En un mundo imaginario de una galaxia paralela a la nuestra, existe un súper héroe guardián del planeta donde vive. Su nombre es Ecoman y tiene una misión: defender el medio ambiente y enseñar a sus habitantes a mantener limpio el entorno que les rodea. Es como la voz de la conciencia. En realidad, le gustaría tener algo más de tiempo libre pero se pasa todo el día trabajando...

NO DERROCHES
    “Bueno... por lo menos el chico se lava los dientes después de comer. Pero, ¿nadie le ha enseñado a no desperdiciar el agua? ¡Eh, que los demás también la necesitan y los embalses están medio vacíos!   Ahora va a ver lo que es vivir sin agua corriente con la que hacer tareas cotidianas, como cocinar, refrescarse o lavarse los dientes.
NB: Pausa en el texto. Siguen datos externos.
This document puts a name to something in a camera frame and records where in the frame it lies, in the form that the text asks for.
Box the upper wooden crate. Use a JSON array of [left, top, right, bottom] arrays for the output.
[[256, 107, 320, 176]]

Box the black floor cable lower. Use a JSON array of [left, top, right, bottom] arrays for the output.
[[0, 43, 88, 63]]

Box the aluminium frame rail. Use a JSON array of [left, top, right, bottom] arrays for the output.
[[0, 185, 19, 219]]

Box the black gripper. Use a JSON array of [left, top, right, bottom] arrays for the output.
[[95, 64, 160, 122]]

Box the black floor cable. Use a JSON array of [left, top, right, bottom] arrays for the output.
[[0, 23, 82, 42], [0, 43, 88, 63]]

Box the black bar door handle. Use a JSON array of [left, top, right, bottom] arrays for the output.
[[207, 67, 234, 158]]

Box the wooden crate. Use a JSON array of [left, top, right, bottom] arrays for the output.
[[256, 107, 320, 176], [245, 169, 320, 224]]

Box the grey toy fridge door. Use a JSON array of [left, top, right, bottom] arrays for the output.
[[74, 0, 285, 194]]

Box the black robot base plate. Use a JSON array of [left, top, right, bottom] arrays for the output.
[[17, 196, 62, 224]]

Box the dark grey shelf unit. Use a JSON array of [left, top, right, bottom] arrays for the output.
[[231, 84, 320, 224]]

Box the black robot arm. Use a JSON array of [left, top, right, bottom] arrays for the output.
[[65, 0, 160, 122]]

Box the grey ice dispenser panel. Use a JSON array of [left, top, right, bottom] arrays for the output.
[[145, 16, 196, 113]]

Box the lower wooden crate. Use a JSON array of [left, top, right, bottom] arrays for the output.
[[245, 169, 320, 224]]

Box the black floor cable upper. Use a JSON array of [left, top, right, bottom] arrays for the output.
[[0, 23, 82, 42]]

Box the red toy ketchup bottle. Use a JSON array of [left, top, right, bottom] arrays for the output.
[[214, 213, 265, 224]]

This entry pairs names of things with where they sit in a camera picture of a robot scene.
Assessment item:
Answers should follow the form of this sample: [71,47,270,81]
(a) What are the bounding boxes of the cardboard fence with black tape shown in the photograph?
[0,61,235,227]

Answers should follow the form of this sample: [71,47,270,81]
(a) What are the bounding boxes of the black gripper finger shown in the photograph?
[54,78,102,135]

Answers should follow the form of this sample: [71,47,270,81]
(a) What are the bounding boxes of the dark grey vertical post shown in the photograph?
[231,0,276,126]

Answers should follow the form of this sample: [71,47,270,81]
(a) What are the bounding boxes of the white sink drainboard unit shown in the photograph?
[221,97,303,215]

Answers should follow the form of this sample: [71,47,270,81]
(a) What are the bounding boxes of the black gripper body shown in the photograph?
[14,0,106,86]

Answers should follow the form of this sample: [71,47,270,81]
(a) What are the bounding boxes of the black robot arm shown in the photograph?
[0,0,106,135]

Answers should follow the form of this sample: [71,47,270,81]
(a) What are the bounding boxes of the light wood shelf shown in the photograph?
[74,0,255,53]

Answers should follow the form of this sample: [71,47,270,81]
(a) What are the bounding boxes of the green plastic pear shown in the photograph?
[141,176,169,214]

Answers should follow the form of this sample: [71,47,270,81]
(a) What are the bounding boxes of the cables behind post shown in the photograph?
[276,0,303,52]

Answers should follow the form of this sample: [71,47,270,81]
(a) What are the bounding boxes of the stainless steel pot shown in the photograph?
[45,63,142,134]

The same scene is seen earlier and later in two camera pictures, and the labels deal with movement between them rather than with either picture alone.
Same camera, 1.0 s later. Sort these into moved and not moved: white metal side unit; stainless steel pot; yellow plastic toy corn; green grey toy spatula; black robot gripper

Hay lugares donde la gente incluso tiene que andar kilómetros y kilómetros hasta llegar a la fuente más próxima para beber. Un día en el desierto y aprenderá a aprovechar hasta el agua de las aceitunas...”

DÉJALO COMO LO ENCONTRASTE
    “¡Mira, una pareja de picnic por el campo! Ese sí que es buen plan. Pero no me puedo creer que esa cantidad industrial de basura sea toda suya. ¿Y van a dejar todo eso ahí? De eso nada...   Si les parece mucha la cantidad de residuos que tienen que recoger y llevar hasta la papelera o contenedor más cercano, imagínate la impresión que se pueden llevar los que vengan detrás. Chicos, todo esto es vuestro; ahí van los regalitos que pensabais dejar al resto del mundo”.

LAS COSAS EN SU SITIO
    “Si fueran para decorar, los fabricantes de contenedores presentarían sus creaciones en una pasarela de moda, ¿y por qué no los utilizan? Sólo el calor del día puede convertir este lugar en un foco de infecciones.
  Voy a probar a amontonar toda esta basura enfrente de su casa. Mmmmmhh... qué bien huele, ¿eh?, y cerquita del salón... Claro, ahora sí que molesta ¿Se acordará la próxima vez de tirar las bolsas dentro del contenedor para evitar que el barrio parezca un vertedero?”

LA PLAYA ES DE TODOS
    “Ya llegó el fin de semana y tengo unas ganas locas de estrenar mi bañador nuevo y tumbarme a la bartola... ¡Imposible! Fumando y tirando las colillas en la arena. Esto requiere la intervención de un súper héroe como yo.
  Anda, rubia, que echas más humo que una chimenea y no recoges nada. La arena no arde tanto como para no llegar a alguna de las papeleras y, si es así, guarda las colillas y tíralas a la basura cuando dejes la playa. Si es que uno tiene que estar en todo...”.

 

HAZLO BIEN

• Intenta cerrar bien los grifos cuando termines de utilizar el agua. Gota a gota, echa cuenta de cuánta agua se desperdicia en los 86.400 segundos que tiene el día. Si lo multiplicas por 365 días al año y todos los que somos... ¡te da como para llenar unas cuantas piscinas olímpicas!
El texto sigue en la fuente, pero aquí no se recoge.